Session-less store/restoreRequest

[mabar]

Current implementation of Presenter->store/restoreRequest() uses session for storage.

Pluses are:

• Implementation is completely hidden, no-one can manipulate request for phishing.
• Whole request is stored, without any data lost. When submiting a form, being logged out and logging back in the form is still processed properly.
• Unlimited number of requests can be stored.

Minuses are:

• Starting session. Quite common (and afaik main) use-case for (re)storing request is redirect of unauthenticated user to login page. In intranet applications and administration, this is used even for landing page. And therefore every single bot access creates session file.
• Whole request is stored. This includes request body, which can be quite big and sent with an intention to spam application and with an exception of forms submitting probably never intentional.
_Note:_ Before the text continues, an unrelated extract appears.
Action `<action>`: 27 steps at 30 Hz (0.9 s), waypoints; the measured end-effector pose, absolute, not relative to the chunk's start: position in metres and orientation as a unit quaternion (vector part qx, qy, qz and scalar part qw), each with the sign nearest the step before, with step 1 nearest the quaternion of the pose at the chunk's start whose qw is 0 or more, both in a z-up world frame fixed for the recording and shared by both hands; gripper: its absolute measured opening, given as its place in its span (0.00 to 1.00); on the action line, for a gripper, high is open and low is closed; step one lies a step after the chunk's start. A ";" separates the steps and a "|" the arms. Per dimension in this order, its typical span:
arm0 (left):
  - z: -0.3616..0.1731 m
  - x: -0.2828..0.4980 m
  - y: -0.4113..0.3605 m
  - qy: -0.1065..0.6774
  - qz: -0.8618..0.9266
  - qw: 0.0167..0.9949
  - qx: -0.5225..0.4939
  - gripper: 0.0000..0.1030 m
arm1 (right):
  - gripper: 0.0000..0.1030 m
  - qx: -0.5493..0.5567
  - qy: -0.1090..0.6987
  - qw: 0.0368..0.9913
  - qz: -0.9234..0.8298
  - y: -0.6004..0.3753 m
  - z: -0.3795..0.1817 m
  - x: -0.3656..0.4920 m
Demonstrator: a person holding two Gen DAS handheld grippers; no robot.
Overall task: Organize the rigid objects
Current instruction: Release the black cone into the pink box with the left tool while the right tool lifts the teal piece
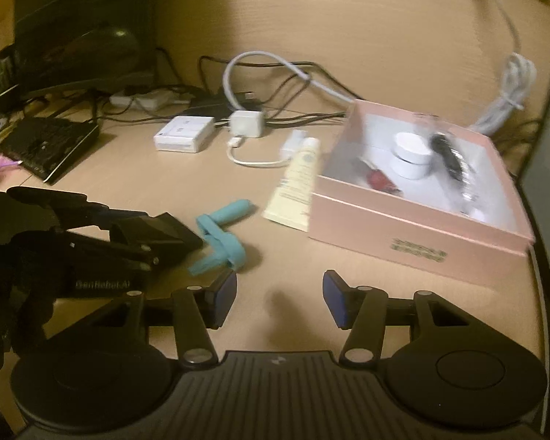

So an ideal implementation should not start session, keep phishing protection, add protection agains spamming session storage with useless data and yet, keep the forms re-submit working.

---

What are (not) possible implementations?

• An url parameter. Even if used just for requests with no body, it still opens posibility for phishing, possibly even when domain is checked, so nope.
• A http-only cookie? Safe from spam, but still not enough for storing request body and limits number of stored requests (and I believe people who open browser with 20 saved tabs, being logged out and wanting all of them to still work after login exist, I am one of them)

---

So what is possible? I think we need an interface to allow alternative storages which can drop expired keys immediatelly:

• Instead of session could be used e.g. redis. Currently expiration of request key is controlled by Nette session mechanism. If user comes back after 10 minutes (current default expiration), key is removed by Nette. But bot will never come back with same session id, data are removed only when session itself expires and garbage collector removes them. Time for that removal could be weeks. Benefit of redis is it can drop data immediatelly.

interface RequestStorage
{

  /**
   * @return Globally unique request ID
   */
  public function store(Request $request, \DateTimeInterface $expiration): string;

  public function restore(string $requestId): ?Request;

}

Alternative could be to introduce SessionStorage interface in nette/http. Such interface would accept expiration time of session key and pass it to underlying storage, which could delete key immediatelly after expiration and not wait for another user request. Worst case scenario with such storage is that an empty session remains until session itself expires.

---

To store request body only when needed, Presenter->storeRequest() could have a parameter bool $keepRequestBody = true. In my case I would store request body only if $this->firewall->getLastExpiredLogin()) !== null is true. Only users who were already logged in would have whole request saved, not newcomers, whose could be bots. Implementation for nette/security users should be quite similar.

---

While it does not solve the problem perfectly, it allows developers to reduce it to bare minimum and have control over it. And it could remain backward compatible with current implementation in Presenter.

[JanTvrdik]

Instead of session could be used e.g. redis

I don't understand. If you can use redis for request storage, why are you not using redis for sessions?

[mabar]

@JanTvrdik Problem is native session mechanism itself is not enough to delete session keys immediately after expiration. While the stored request lifetime is just 10 minutes, session itself can exist for weeks and the key is not deleted until session expires or Nette uses this session.